_Exercise objective_
Extract each line of the records below that contains the word "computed".

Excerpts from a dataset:
--------------------------------

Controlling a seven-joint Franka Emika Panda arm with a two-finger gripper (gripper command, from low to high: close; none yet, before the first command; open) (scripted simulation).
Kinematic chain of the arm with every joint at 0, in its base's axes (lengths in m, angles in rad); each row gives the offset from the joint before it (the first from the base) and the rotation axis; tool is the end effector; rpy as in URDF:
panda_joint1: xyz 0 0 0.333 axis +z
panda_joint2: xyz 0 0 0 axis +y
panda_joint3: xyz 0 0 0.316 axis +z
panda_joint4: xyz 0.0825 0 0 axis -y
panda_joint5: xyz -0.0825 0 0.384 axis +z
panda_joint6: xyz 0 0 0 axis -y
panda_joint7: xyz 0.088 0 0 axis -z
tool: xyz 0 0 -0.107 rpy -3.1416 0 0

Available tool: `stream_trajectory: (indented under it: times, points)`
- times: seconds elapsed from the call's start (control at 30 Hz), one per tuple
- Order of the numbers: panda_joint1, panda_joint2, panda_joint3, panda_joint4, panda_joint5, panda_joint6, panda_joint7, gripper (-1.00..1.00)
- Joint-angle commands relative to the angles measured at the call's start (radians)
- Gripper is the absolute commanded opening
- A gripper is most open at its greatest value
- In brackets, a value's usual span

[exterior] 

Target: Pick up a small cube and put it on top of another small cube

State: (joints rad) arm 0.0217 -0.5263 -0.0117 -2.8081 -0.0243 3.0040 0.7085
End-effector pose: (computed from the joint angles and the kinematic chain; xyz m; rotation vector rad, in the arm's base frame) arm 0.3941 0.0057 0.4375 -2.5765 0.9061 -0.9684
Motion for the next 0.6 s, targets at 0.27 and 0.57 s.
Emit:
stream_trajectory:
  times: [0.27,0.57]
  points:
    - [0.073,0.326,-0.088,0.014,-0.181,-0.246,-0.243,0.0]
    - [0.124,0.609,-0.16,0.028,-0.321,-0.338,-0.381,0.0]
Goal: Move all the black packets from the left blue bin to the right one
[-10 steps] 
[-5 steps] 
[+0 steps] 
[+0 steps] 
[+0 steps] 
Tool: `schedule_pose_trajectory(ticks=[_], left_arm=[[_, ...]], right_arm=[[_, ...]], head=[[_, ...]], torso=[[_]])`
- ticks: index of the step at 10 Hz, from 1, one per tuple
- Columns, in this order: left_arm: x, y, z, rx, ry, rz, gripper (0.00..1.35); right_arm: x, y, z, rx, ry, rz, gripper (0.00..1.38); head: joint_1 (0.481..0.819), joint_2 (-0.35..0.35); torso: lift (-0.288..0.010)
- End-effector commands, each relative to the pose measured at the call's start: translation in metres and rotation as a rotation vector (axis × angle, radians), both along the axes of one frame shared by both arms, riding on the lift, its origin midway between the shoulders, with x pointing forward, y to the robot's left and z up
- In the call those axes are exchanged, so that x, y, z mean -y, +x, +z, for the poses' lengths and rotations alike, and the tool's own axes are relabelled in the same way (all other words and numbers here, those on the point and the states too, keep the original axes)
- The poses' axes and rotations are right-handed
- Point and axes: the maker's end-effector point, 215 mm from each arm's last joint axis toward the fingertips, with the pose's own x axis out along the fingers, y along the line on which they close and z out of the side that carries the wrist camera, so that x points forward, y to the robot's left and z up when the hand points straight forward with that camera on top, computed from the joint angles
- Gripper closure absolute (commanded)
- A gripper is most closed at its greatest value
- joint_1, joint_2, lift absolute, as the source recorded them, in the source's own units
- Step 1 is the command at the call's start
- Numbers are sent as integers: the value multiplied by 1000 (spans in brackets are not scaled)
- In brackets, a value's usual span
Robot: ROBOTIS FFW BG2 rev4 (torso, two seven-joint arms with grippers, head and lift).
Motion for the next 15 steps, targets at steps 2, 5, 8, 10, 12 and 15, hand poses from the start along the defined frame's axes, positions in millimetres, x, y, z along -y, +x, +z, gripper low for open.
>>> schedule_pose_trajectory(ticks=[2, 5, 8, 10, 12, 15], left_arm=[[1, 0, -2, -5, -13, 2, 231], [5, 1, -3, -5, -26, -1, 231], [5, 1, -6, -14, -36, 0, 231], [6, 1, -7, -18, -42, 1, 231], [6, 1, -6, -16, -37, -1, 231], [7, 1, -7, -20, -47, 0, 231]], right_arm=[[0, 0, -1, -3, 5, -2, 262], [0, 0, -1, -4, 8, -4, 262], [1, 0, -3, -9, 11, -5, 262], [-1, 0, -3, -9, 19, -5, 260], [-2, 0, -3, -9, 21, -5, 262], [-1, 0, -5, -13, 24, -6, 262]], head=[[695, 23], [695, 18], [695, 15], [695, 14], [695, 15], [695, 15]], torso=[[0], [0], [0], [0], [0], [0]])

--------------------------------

_Reply to the task_
End-effector pose: (computed from the joint angles and the kinematic chain; xyz m; rotation vector rad, in the arm's base frame) arm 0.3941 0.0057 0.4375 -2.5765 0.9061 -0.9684
- Point and axes: the maker's end-effector point, 215 mm from each arm's last joint axis toward the fingertips, with the pose's own x axis out along the fingers, y along the line on which they close and z out of the side that carries the wrist camera, so that x points forward, y to the robot's left and z up when the hand points straight forward with that camera on top, computed from the joint angles

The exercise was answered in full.